Contention under Section 46 of the Act: The SC stated that Section 46 of the Act does not speak of “parties”, but of “persons” who may, therefore, be non-signatories to the arbitration agreement. It further stated that Section 35 of the Act speaks of “persons” in the context of an arbitral award being final and binding on the “parties” and “persons claiming under them”, respectively.
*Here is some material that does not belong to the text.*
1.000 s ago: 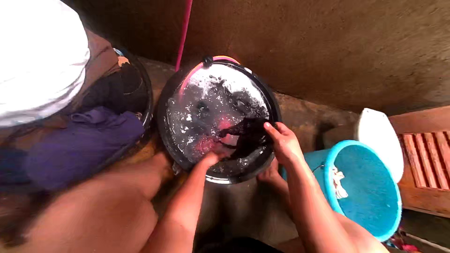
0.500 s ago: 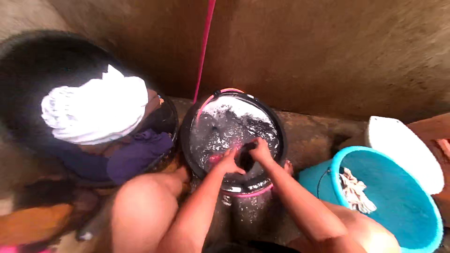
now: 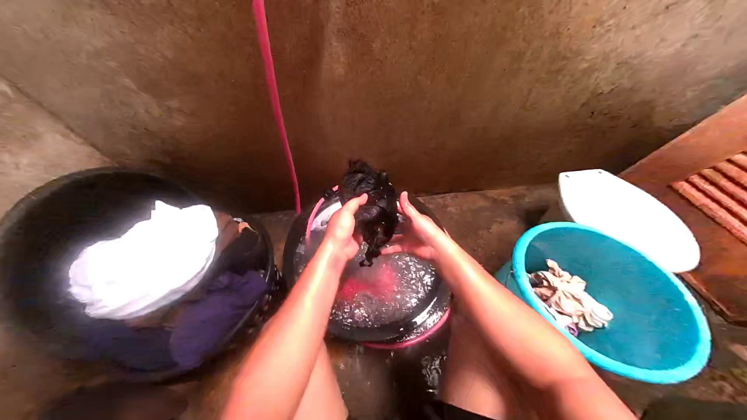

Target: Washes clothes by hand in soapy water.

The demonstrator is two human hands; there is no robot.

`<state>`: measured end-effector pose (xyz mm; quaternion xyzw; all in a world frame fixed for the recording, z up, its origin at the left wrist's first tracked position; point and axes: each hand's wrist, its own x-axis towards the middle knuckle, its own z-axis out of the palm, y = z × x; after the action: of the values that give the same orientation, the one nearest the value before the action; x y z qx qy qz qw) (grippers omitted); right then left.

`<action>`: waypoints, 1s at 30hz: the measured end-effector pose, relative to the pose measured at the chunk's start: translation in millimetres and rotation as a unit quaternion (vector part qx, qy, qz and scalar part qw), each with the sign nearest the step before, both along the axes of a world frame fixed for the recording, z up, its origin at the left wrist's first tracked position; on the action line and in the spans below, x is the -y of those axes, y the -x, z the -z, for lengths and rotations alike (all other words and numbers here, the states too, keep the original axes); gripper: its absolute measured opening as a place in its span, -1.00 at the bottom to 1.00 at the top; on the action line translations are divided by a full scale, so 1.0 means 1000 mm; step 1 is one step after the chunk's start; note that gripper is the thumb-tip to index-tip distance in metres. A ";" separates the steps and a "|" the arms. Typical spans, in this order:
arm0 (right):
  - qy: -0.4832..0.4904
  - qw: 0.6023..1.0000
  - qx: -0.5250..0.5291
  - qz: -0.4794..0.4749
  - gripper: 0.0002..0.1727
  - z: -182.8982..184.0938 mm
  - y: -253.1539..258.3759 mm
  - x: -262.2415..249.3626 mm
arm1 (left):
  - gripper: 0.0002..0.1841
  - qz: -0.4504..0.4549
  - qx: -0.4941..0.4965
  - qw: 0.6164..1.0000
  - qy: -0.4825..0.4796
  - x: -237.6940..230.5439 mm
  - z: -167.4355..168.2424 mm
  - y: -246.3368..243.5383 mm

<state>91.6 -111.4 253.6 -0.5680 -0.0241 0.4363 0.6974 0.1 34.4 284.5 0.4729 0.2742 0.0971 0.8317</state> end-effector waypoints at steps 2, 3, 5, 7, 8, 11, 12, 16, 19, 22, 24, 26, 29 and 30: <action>-0.064 0.998 0.006 0.002 -0.14 -0.007 0.002 -0.012 | -0.67 -0.023 -0.005 0.999 -0.024 0.001 0.013 -0.002; -0.078 0.996 0.026 0.024 -0.27 -0.007 0.000 -0.017 | -0.66 -0.040 -0.029 0.997 -0.061 0.000 0.025 -0.005; -0.069 0.990 0.068 0.098 -0.52 0.004 -0.008 -0.027 | -0.50 -0.055 -0.087 0.989 -0.110 0.000 0.045 -0.009; -0.071 0.981 0.073 0.164 -0.52 0.013 -0.019 -0.038 | -0.45 -0.023 -0.091 0.993 -0.069 0.000 0.056 -0.014; -0.086 0.977 0.070 0.180 -0.53 0.013 -0.024 -0.041 | -0.54 -0.010 -0.079 0.997 -0.016 0.001 0.062 -0.019; -0.157 0.970 0.038 0.182 -0.54 0.008 -0.028 -0.040 | -0.31 0.037 -0.001 0.992 0.117 0.003 0.078 -0.029; -0.182 0.967 0.033 0.174 -0.56 0.005 -0.028 -0.038 | -0.25 0.049 0.039 0.990 0.128 0.003 0.079 -0.030; -0.238 0.956 0.075 0.155 -0.61 0.002 -0.033 -0.031 | -0.31 0.053 0.182 0.978 0.084 -0.001 0.057 -0.038; -0.156 0.960 0.144 0.183 -0.48 0.011 -0.042 -0.030 | -0.35 0.061 0.175 0.982 0.026 0.000 0.036 -0.035; -0.029 0.960 0.206 0.186 -0.41 0.028 -0.038 -0.041 | -0.36 -0.049 0.082 0.995 -0.038 0.017 0.044 -0.035; 0.003 0.971 0.178 0.161 -0.31 0.033 -0.022 -0.052 | -0.23 -0.172 0.010 0.978 -0.114 0.028 0.049 -0.038; -0.016 0.981 0.118 0.154 -0.25 0.030 0.003 -0.065 | -0.21 -0.269 0.005 0.939 -0.212 0.028 0.056 -0.044; -0.053 0.964 0.139 0.220 -0.43 0.017 0.037 -0.076 | -0.26 -0.324 0.038 0.888 -0.324 0.026 0.060 -0.043; -0.059 0.954 0.168 0.241 -0.50 0.017 0.043 -0.077 | -0.32 -0.325 0.056 0.886 -0.326 0.029 0.059 -0.040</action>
<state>49.0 -34.6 237.0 -0.5798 -0.0292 0.1517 0.8000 40.4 5.7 225.8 0.5953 0.3180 0.4720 0.5671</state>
Section 35 of the Act, therefore, refers to persons claiming under parties and is, therefore, more restrictive in its application than Section 46 of the Act which speaks of “persons” without any restriction.

With respect to the damages awarded, the SC stated that the facts of this case cannot even remotely be said to shock the conscience of the court so as to clutch at “the basic notion of justice” ground contained in Section 48(2) Explanation (1)(iii) of the Act. Lastly, the SC also pointed out that the approach of the division bench of the BHC to satisfy the proper application of Delaware Law on the Award is completely erroneous as Section 48 of the Act does not contain any ground for resisting enforcement of a foreign award based upon the foreign award being contrary to the substantive law agreed by the parties.

Decision of the Supreme Court:
In light of the abovementioned, the SC arrived at the conclusion that the foreign award is binding on non-signatories as there is no valid ground under Part II of the Act to restrict the application of a foreign award on non-signatories to the arbitration agreement.

VA View:
The SC’s decision, following a pro-arbitration approach, rightly restricts the grounds for non-enforcement of a foreign arbitral award to what is clearly specified in Section 48, Part II of the Act. The SC, by examiniting Section 44 and 47 of the Act, brings a lot of clarity with respect to substantive ingredients for enforcement of foreign arbitral awards.

The decision follows the spirit of New York Covention, on which Part II of the Act is based, by following a pro-enforcement bias towards enforcing a foreign arbitration award unless a party is able to show that its case comes clearly within the ambit of Section 48 of Act. This decision provides a great insight and guidance to foreign and Indian parties looking to enforce a foreign arbitral award on non-signatories to arbitration agreement in India and is a right step forward towards making India a global arbitration hub.